The Franklin Crescent, and Bulfinch's original drawing for the library at center.

And then, what of those grand and graceful spandrels that flank the pavilion and give the design its unexpected Bravura?  It is a composition and motif one sees over and over in English work, in turn inspired by Italian originals.  One is immediately reminded of the end pavilions at Palladio's Villa Barbara at Maser.
End Pavilion of Villa Barbaro at Maser, by Andrea Palladio
And Bulfinch mined the composition for his brilliant masterpiece, the so-called 'Brick Church' at Lancaster Massachusetts.


The First Church of Christ Unitarian, Lancaster Massachusetts, by Charles Bulfinch, 1816
The composition of the Dearborn house had been used before in New England.  An early example is a house built around 1800 for Samuel Tenney in Exeter, New Hampshire.  This house was built by a housewright named Ebenezer Clifford, working with a designer-housewright named Bradbury Johnson.  Although probably nearly contemporary with the Dearborn house, its design, thought to be based on a plate in a pattern book by English architect Roger Morris, looks backward, and Georgian, rather than neo-classical in aspect appears to be earlier than it is.


The Samuel Tenney House, Exeter, New Hampshire, 1800 (Historic American Buildings Survey)
A few years later, Johnson would design his verion of Bulfinch's crescent for the New Hampshire Fire & Marine Insurance Company on Market Square in Portsmouth, again utilizing the high central pavilion (the right wing is now much altered).

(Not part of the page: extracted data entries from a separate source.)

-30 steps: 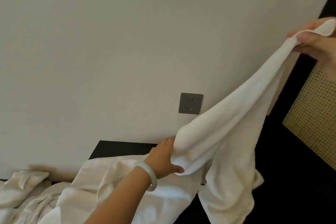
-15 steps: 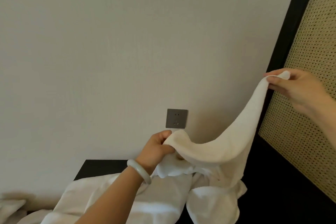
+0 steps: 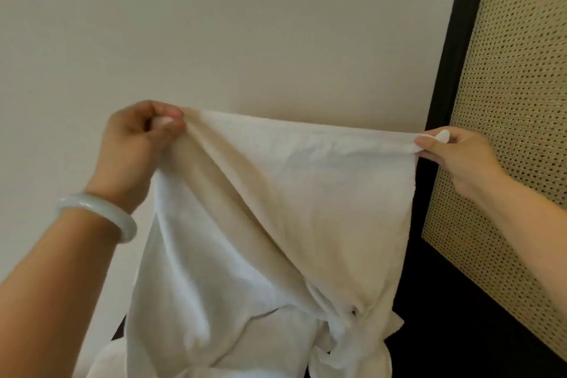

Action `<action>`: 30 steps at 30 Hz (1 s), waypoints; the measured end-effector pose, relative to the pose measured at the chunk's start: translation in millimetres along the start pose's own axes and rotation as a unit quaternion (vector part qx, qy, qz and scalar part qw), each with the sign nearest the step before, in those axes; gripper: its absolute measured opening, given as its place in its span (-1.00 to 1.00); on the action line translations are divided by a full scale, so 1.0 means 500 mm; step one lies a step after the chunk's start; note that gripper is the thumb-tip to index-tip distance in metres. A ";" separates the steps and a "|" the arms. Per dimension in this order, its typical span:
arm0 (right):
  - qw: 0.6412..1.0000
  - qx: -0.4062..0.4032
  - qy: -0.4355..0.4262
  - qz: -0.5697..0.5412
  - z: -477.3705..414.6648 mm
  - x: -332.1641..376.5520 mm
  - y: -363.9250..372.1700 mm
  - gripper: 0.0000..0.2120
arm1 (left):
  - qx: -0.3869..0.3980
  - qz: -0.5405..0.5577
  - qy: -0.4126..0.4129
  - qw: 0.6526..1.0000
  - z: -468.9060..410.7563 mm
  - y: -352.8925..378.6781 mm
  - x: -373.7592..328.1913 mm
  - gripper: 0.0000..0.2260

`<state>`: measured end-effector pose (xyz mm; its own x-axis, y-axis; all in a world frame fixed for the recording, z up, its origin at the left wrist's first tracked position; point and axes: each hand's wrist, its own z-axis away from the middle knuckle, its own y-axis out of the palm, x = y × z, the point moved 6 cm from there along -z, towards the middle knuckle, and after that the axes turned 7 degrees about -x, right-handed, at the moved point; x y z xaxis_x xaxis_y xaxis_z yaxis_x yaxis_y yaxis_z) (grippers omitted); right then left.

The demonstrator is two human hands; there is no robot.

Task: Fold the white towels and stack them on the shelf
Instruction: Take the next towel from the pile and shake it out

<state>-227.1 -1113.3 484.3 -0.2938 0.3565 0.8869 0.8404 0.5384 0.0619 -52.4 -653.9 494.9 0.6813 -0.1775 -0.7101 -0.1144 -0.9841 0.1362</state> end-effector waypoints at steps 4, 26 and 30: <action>0.973 0.052 0.016 0.226 -0.004 -0.038 0.032 -0.89 | 0.130 -0.279 -0.013 0.951 -0.014 0.015 0.044 -0.71; 0.933 0.280 0.008 0.227 0.343 -0.214 0.259 -0.79 | 0.348 -0.301 -0.177 0.870 0.378 0.008 0.304 -0.82; 0.969 0.135 -0.058 0.201 0.193 -0.125 0.181 -0.84 | 0.229 -0.446 -0.084 0.861 0.257 -0.070 0.275 -0.86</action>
<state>-176.8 -1013.2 390.2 -0.0303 0.6529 0.7568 0.7529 0.5129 -0.4124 -47.9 -645.1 303.7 0.5358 0.6903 -0.4863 0.1016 -0.6244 -0.7744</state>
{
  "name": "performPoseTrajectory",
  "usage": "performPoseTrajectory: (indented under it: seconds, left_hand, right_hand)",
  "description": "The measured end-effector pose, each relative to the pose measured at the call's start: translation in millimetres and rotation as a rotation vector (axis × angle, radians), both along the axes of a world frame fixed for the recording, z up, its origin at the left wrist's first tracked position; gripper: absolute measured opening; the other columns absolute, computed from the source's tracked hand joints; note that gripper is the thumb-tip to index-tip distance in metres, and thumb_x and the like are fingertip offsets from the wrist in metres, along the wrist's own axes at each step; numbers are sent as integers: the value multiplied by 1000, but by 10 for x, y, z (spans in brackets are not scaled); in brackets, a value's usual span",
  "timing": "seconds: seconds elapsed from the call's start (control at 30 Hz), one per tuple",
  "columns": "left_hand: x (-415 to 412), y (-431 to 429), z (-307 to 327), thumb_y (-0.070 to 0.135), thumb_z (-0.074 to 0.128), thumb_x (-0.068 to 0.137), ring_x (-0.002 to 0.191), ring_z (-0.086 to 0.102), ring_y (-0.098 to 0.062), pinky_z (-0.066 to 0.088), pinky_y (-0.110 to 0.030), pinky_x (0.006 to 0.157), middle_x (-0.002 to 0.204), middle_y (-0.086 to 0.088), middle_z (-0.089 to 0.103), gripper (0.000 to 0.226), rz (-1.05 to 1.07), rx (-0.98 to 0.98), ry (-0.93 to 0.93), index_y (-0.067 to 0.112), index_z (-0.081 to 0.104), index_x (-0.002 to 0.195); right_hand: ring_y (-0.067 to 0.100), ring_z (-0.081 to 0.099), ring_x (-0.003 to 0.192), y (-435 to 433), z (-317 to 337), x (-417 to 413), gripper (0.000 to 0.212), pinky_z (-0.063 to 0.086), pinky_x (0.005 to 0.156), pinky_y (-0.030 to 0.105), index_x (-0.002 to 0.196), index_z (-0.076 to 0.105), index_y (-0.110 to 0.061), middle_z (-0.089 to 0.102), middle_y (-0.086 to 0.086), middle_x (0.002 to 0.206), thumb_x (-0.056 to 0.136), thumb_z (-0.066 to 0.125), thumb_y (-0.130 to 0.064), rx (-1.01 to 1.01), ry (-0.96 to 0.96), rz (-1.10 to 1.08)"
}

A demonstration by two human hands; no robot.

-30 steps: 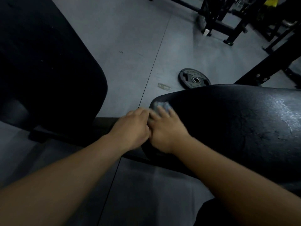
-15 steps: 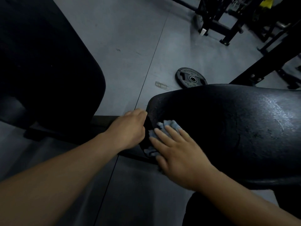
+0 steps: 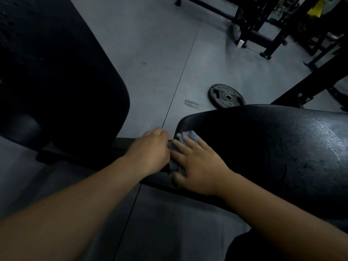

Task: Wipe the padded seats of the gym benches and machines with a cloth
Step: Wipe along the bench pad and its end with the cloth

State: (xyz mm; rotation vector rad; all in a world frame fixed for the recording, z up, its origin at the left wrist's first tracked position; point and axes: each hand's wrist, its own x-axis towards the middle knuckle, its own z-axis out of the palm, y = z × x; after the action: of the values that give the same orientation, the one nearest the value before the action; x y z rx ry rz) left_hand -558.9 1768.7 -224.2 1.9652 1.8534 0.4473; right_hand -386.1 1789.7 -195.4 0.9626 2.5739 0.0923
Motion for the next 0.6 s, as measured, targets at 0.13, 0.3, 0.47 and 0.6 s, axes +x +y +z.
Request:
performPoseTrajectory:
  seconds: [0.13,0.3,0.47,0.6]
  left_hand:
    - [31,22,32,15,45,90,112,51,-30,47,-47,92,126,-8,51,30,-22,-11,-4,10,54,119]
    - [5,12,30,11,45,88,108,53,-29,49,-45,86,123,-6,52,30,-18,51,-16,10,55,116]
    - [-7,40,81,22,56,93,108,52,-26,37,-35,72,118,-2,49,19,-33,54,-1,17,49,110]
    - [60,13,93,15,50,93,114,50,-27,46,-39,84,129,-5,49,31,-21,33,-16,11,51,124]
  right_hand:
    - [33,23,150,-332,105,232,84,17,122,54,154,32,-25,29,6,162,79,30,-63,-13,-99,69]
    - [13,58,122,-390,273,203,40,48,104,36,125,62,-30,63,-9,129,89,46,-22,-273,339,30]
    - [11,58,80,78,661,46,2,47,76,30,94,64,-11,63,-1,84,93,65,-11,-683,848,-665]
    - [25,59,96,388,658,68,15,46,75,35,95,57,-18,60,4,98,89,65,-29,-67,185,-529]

The New Hampshire Fire & Marine Insurance Company building, now the Portsmouth Athenaeum, 1803

In Kennebunk, Maine, the William Lord mansion, built in 1801, closely echoes the design of the Dearborn mansion, but without the quite the scale and bravura and perfect integration of parts.


The William Lord mansion, Kennebunk, 1801 (White Pine Monographs, Volume IV, no. 2, 1916)
The Sullivan Dorr house in Providence, Rhode Island, designed in 1809 by John Holden Greene follows the center pavilion composition, but with a flat roof.


H
ere I digress for a moment, with a picture of the portico on the Dorr House, in an American Federal Version of the Strawberry Hill Gothick style, as applied to a house of American inspiration and otherwise neo-classical detailing.

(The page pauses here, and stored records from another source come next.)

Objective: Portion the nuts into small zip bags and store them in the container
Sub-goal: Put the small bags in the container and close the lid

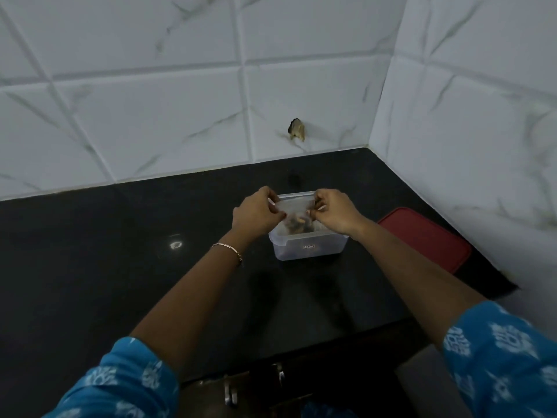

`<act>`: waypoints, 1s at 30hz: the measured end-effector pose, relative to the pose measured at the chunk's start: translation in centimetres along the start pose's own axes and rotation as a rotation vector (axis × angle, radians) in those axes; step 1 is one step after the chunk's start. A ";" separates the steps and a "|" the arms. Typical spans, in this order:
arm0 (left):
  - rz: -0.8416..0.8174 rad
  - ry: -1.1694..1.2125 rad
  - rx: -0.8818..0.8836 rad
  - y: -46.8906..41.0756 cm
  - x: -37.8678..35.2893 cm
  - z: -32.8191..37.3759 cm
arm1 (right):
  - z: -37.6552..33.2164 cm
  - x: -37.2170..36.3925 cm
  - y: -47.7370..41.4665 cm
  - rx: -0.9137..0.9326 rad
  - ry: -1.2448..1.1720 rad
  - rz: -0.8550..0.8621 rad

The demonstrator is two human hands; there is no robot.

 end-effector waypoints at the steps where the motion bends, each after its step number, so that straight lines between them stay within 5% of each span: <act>1: -0.026 -0.056 0.011 -0.1 -0.4 0.0 | 0.3 -0.5 -0.1 -0.012 0.029 -0.029; 8: 0.085 -0.212 -0.068 -0.2 -0.4 1.4 | 0.5 -1.0 -0.4 0.004 0.124 -0.026; 14: 0.159 -0.281 -0.111 -0.2 -0.3 2.1 | -2.7 0.2 1.9 0.277 0.387 0.369; 20: 0.115 -0.373 -0.023 -1.1 -1.3 1.1 | -1.7 -3.3 1.1 0.239 0.471 0.009; 30: -0.112 -0.766 0.072 -2.3 -3.2 1.2 | -0.5 -4.9 0.8 0.019 0.518 -0.327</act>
Point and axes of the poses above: each hand's wrist, its own y-axis away from the middle knuckle, its own x-axis out of the back of the hand, z = x × y, the point moved 7 cm from there along -y, towards the middle knuckle, and after that the axes turned 13 degrees about -z, right-handed, at the moved point
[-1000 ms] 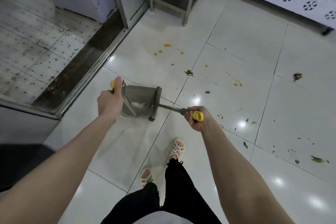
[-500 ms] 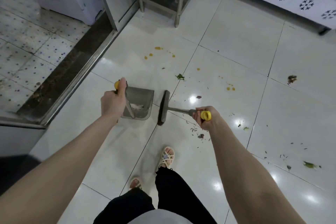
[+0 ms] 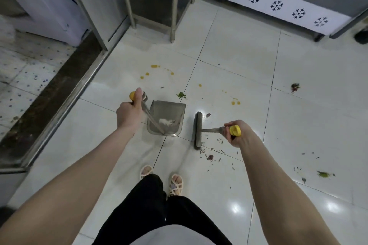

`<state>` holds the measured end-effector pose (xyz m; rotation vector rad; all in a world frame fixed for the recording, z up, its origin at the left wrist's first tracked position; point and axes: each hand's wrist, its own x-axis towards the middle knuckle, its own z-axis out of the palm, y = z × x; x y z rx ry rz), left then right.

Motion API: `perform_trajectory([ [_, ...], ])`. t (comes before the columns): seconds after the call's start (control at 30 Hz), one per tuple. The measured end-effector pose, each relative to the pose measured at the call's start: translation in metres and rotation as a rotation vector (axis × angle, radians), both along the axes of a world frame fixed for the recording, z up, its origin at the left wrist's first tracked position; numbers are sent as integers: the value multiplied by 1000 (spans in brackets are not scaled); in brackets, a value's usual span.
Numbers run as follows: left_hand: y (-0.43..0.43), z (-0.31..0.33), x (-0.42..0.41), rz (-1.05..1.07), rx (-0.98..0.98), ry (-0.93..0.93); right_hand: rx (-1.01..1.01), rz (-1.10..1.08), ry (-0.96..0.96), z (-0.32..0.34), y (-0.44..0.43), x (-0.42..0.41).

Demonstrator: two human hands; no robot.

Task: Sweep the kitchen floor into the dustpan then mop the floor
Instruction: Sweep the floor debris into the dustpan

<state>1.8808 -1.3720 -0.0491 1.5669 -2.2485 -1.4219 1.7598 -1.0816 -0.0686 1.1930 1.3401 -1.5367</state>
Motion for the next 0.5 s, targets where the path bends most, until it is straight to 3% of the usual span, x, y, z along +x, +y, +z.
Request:
perform_trajectory([
  [0.2,-32,5,-29,-38,1,25,-141,26,-17,27,-36,-27],
  [0.5,-142,8,-67,-35,-40,4,-243,15,-23,12,-171,-76],
])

Sullivan Dorr House, by Samuel Holden Greene, Providence


Portico of the Sullivan Dorr house combines Gothick details with neo-classical detailing on the ceiling cove.
But now I've wandered a bit far from my original points, which were curiousity about the Dearborn house in particular, and in general the beauty with which the architects of the early Republic designed buildings that hark back to England of the 18th century, when her architects in turn were borrowing from 16th century Italy.  And the tradition continued---compare for example, Phillip Trammel Shutze's 'Swan House', designed for the Inman family in 1928.  It is fascinating to me to consider two designers, working in very different eras and circumstances, the later probably knowing nothing of the earlier house, but dealing with some of the same inspirations that had created the earlier house, arriving at the same design solutions, if on a grander and more sophisticated scale, 125 years later.

Once again, the Dearborn house (Prints & Drawings Department, Boston Public Library, via Flickr)
'Swan House' in Atlanta, designed in 1928 by Philip Trammel Shutze

 Postscript:  The first comment below mentions the modernist influence.  To that end, here is a photo of the house William Welles Bosworth designed for himself in 1928 at Matinecock, Long Island, a sort of Vogue Regency modern take on Schinkel does ancient Rome.


And another Postscript:  Thanks to commenter Anonymous, of the Hudson River Anonymouses, for bringing Locust Lawn, one of the purest adaptations of Asher Benjamin's design, to the fore.  I remember driving past it years ago, and naturally nearing going off the road (My bumper sticker reads "I brake for unusual Federal houses").  

"Locust Lawn", the Josiah Hasbrouck House in Gardiner, New York, 1814.